— THE TASK —
Start at the line below containing "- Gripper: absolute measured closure" and stop at the line containing "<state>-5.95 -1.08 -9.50". Repeat every line of that stretch exactly, and nothing outside it.

— Dataset excerpts —
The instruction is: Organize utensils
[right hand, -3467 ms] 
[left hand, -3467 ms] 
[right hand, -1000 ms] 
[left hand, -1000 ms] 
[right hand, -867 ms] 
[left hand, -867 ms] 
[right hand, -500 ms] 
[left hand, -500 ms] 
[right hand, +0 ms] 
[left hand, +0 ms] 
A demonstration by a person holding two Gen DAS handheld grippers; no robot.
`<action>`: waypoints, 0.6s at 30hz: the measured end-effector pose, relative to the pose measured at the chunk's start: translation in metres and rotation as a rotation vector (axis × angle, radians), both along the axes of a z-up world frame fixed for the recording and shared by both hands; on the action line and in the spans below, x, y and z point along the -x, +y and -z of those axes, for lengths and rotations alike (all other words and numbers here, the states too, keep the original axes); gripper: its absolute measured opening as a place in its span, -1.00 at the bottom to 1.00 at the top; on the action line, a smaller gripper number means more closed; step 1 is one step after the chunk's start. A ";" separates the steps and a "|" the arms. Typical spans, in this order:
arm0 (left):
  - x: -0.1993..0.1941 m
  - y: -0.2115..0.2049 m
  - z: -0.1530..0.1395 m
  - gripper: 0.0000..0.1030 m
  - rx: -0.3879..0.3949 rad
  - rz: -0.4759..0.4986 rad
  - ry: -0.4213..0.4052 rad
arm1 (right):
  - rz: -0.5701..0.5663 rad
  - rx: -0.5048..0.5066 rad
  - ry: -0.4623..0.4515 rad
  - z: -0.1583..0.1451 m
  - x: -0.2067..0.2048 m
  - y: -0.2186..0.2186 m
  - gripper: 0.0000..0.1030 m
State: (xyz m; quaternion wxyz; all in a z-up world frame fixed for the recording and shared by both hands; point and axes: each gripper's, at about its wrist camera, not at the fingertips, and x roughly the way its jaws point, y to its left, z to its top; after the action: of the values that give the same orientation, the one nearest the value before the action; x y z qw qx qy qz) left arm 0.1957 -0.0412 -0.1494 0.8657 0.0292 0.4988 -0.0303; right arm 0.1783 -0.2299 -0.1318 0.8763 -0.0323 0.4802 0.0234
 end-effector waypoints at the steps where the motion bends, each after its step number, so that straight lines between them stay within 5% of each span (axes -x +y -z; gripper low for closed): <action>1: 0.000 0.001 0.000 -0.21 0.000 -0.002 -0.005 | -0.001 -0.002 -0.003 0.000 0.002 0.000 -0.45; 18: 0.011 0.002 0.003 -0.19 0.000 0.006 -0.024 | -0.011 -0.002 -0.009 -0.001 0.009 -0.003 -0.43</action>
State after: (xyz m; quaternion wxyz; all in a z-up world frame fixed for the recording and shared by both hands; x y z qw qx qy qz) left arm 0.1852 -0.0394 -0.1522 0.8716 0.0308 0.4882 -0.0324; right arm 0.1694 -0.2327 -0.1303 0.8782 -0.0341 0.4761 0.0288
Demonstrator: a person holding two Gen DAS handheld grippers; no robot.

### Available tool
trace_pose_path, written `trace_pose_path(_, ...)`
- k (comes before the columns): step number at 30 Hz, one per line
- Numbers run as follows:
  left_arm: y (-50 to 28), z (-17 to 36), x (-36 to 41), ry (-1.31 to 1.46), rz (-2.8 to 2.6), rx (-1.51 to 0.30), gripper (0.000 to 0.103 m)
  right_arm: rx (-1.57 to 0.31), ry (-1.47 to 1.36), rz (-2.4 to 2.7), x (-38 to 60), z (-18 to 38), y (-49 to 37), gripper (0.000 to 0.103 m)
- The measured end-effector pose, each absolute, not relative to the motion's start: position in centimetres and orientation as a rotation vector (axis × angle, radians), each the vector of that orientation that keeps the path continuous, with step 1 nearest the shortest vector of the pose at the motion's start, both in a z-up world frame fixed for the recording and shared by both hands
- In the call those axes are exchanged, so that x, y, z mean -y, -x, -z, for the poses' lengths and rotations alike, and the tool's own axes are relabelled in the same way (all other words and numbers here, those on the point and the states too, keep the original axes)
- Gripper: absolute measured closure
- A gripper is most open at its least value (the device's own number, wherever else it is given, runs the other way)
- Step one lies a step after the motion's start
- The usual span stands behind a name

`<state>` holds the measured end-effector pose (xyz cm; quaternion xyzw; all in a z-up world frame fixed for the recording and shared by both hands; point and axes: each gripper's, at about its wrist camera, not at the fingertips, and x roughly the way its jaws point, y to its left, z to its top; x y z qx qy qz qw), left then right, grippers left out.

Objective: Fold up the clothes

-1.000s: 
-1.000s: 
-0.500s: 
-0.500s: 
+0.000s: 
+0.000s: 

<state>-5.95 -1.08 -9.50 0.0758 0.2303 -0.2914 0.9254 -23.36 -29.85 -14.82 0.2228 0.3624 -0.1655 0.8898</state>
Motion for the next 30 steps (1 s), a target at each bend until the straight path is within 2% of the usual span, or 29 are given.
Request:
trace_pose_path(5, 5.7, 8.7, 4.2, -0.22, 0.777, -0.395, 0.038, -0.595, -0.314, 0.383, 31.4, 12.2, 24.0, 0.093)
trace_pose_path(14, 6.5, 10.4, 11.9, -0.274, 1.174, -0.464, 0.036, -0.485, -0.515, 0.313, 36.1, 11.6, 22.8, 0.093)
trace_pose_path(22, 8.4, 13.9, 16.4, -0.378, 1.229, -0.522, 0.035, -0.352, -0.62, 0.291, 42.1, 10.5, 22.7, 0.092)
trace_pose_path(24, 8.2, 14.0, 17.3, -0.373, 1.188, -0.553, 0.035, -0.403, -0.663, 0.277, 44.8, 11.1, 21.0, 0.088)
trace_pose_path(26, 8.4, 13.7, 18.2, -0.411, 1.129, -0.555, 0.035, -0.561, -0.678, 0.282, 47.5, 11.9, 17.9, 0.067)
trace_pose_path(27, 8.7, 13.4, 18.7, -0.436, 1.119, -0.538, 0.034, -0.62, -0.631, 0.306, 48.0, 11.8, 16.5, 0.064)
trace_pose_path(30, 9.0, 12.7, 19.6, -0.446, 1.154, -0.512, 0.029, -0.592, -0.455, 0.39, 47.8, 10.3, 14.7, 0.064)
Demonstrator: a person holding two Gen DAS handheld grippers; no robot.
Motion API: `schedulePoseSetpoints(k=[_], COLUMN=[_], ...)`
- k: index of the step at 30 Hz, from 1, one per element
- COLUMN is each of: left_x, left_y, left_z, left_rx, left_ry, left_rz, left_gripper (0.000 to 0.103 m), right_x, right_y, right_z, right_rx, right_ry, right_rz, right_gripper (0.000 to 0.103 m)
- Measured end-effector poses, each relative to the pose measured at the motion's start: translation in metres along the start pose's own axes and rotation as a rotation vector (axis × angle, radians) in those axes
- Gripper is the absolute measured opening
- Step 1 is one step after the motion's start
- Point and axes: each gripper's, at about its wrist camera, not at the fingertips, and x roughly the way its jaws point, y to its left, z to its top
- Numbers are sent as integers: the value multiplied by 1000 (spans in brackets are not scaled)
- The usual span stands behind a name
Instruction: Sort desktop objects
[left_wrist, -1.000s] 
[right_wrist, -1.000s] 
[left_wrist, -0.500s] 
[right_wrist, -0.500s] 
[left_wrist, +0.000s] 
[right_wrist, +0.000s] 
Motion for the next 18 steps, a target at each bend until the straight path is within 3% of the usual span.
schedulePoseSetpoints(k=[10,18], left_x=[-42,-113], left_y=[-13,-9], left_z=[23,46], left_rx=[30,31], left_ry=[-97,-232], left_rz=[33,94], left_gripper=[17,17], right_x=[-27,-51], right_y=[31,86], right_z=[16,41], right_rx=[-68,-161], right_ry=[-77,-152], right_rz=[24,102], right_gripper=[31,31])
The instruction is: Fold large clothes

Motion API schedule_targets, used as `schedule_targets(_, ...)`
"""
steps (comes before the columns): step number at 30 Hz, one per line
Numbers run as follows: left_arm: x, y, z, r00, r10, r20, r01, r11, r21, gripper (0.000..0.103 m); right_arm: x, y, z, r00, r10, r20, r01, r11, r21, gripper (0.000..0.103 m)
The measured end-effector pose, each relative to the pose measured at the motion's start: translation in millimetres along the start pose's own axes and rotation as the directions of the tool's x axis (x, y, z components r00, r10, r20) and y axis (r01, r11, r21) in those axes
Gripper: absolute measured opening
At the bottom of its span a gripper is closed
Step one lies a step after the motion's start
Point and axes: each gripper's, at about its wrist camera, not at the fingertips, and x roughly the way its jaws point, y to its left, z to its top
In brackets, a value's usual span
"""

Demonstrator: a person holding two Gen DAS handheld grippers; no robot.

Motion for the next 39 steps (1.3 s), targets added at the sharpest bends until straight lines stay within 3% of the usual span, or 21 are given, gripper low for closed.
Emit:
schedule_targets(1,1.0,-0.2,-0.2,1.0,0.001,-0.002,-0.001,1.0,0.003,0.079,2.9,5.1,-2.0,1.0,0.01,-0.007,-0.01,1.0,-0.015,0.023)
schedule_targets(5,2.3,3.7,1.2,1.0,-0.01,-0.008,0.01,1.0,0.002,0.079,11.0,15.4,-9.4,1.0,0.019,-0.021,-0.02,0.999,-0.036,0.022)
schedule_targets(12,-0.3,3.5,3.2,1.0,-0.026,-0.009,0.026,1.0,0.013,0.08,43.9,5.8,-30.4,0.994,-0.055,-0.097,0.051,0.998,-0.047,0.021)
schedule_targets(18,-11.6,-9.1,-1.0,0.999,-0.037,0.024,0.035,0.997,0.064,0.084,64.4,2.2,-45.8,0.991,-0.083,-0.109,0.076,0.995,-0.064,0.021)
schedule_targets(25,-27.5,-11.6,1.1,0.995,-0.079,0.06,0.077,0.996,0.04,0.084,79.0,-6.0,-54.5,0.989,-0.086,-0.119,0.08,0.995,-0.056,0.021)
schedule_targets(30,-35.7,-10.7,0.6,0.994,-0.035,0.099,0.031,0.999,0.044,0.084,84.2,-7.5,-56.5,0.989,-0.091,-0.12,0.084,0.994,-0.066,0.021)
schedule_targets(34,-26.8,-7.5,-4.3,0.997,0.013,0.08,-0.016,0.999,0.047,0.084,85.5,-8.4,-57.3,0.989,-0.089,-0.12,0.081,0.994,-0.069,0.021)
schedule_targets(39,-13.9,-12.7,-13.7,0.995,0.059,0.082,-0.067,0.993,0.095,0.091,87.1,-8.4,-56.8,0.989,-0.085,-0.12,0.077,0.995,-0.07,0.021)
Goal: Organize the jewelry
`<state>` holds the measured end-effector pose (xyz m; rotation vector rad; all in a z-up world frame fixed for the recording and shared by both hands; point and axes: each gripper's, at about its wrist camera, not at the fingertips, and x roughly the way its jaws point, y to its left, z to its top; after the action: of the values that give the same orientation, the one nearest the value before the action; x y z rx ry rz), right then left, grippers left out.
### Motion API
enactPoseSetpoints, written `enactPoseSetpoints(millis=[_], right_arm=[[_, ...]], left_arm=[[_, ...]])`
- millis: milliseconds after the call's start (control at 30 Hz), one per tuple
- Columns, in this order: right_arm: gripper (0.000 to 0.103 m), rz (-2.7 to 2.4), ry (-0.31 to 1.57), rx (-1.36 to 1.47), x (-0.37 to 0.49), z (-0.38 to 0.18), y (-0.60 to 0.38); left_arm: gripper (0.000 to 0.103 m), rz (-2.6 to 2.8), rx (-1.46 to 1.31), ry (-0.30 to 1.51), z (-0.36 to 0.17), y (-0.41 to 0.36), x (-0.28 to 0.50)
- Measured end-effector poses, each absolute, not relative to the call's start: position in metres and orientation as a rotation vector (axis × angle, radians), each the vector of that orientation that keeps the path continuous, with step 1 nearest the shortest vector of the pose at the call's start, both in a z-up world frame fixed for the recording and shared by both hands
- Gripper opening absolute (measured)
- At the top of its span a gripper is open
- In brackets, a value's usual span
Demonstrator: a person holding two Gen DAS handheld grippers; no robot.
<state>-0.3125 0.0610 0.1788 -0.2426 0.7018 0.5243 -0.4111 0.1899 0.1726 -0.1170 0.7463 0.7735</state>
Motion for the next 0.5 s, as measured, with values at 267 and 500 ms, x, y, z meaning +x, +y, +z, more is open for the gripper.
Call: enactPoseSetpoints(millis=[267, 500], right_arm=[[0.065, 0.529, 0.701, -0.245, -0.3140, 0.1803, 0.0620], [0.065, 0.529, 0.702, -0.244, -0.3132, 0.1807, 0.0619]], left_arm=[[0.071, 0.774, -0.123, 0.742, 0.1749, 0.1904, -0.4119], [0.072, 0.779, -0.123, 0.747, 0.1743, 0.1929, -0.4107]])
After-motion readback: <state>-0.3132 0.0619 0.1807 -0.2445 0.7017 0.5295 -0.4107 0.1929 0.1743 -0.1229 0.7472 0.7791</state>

— ANSWER BOX —
- Gripper: absolute measured closure
- A gripper is most open at its least value (the device's own number, wherever else it is given, runs the other way)
- Step one lies a step after the motion's start
- The usual span stands behind a name

`<state>` holds the measured end-effector pose (xyz cm; quaternion xyzw; all in a z-up world frame fixed for the recording and shared by both hands; point and axes: each gripper's, at about its wrist camera, not at the fingertips, and x roughly the way its jaws point, y to its left, z to its top; x y z qx qy qz qw), left then right, grippers left out.

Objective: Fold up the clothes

-1.000s: 
-1.000s: 
-0.500s: 
-0.500s: 
+0.000s: 
+0.000s: 

<state>-5.95 -1.08 -9.50 0.0758 0.2303 -0.2914 0.9254 -23.36 -29.85 -14.82 0.2228 0.3624 -0.1655 0.8898</state>

This exercise has nothing more to it.